In this illustration the vertical lines represent the “halving process” and the lines are ordered by darkness (darker is newer).
First I’ll define two basic classes:
class Point{
private:
double x;
double y;
public:
// [...]
// the relevant constructor and getter
// overloaded operators +, -, * for vector calculations
};
class Box{
private:
Point bottom_left_point;
double width;
double height;
public:
Box(Point my_point, double my_x, double my_y) : // constructor
bottom_left_point(my_point), width(my_x), height(my_y){}
bool contains(const Point& p); // returns true iff the box contains p in the geometric sense
Box halve(bool b) const; // takes a boolean as input and returns the left half-rectangle for false, and the right half-rectangle for true
};
Now to implement the “halving algorithm” I’ll need a binary tree-like structure. Each node will represent a sub-cell of the rectangle (with the root node representing the total rectangle). A node may have two children, in which case the children represent its left and right halves. A node may also have a pointer to a particle which exists in the cell. The ultimate idea will be to start with an empty tree and insert the points in, one by one using a method insert(Point* to_be_inserted).
So I’ll define the following recursive class, whose private attributes are rather self-explanatory:
class Node;
class Node{
private:
enum node_type{ INT, EXT, EMPTY };
node_type type;
// type == INT means that it is an interior node, i.e. has children
// type == EXT means that it is an exterior node, i.e. has no children but contains a point
// type == EMPTY means that it has no children and no point
std::array<Node*,2> children;
Box domain; // the geometric region which is being represented
Point* tenant; // address of the particle that exists in this cell (if one such exists)
public:
Node(Box my_domain) :
type(EMPTY), children({nullptr}), domain(my_domain){}
//
// to be continued...
The first order of business is to define a subdivide() method which endows my node with two children:
void Node::subdivide(void){
type = INT;
children[0] = new Node(domain.halve(false));
children[1] = new Node(domain.halve(true));
}
Now everything is in place to write the crux of this whole affair, the insert method. Since it will be written recursively, the easiest solution is to have a boolean return type which tells us if the insertion was a success or failure. With this in mind, here’s the code:
bool Node::insert(Point* to_be_inserted){
if(not domain.contains(*to_be_inserted)) return false;
switch(type){
case INT:{
for(Node* child : children) if(child->insert(to_be_inserted)) return true;
return false;
}
case EXT:{
subdivide();
for(Node* child : children) if(child->insert(to_be_inserted)) break;
tenant = nullptr;
for(Node* child : children) if(child->insert(to_be_inserted)) return true;
break;
}
case EMPTY:{
type = EXT;
tenant = to_be_inserted;
return true;
}
}
throw 1; // this line should not, in, theory ever be reached
}
(Note that, for the sake of abstraction and generality, I have used for loops on the array children when I could have simply written out the two cases.)
Explanation:
First we check if to_be_inserted is in the geometric region represented by this. If not, return false.

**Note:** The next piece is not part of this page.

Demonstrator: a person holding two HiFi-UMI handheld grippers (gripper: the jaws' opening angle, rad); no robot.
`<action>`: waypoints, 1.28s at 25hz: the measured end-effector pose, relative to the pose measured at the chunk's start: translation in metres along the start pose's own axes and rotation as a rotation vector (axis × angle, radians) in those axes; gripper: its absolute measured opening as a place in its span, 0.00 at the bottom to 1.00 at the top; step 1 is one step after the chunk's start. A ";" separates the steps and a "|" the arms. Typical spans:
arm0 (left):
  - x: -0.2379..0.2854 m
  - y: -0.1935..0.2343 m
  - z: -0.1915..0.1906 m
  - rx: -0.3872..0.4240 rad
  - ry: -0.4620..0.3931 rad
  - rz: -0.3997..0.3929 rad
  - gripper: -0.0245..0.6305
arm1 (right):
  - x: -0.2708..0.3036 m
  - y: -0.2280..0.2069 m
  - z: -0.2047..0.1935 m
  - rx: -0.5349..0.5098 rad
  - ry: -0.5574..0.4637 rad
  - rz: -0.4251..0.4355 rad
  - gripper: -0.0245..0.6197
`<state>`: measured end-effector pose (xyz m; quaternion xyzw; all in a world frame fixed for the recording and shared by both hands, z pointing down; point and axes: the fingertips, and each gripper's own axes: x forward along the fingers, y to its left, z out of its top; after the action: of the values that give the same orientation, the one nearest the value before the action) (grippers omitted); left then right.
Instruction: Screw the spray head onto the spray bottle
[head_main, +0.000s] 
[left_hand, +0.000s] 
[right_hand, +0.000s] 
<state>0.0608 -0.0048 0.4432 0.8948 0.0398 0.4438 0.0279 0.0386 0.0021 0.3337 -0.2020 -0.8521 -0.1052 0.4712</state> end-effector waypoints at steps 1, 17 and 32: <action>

If this is an internal node, we pass the point on to the each child until it is successfully inserted.
If this is an external node, that means that we have to split the node in two in order to be able to properly isolate to_be_inserted from the point that currently lives in the node.
First we call multiply().
Then we attempt to insert the current tenant into one of the children (please excuse how obscene this sounds, I assure you that it’s unintentional).
Once that is done, we do the same with to_be_inserted and return the result. (Note that a priori the insertion would be a success at this point because of the preliminary call to box::contains.
Finally, if this is an EMPTY node, we simply have to assign tenant to *to_be_inserted and change type to EXT and we’re done.
Ok, so let's try it out with a simple main:
int main(void){
Box my_box(ORIGIN, 1.0, 1.0); // rectangle of vertices (0,0),(0,1),(1,0),(1,1)
Node tree(box); // initializes an empty tree representing the region of my_box
Point p(0.1, 0.1);
Point q(0.6, 0.7);
tree.insert(&p);
tree.insert(&q);
return 0;
}
This compiles, but upon running the exception at the bottom of insert is thrown after a few calls. How is this possible, given that at no point a Node is constructed without a type value?
Edit: I have noticed, as well as this one, several possible errors which may also occur with small changes in the code:
An inexplicable call to nullptr->insert(something)
A call to insert by the address 0x0000000000000018 which doesn't point to an initialized Node.
The entirety of the code, including a makefile with the relevant debugging flags, can be found at https://github.com/raphael-vock/phantom-call.
I'm an absolute beginner in OOP (and C++). Trying to teach myself using resources my university offers for students of higher years, and a bunch of internet stuff I can find to clear things up.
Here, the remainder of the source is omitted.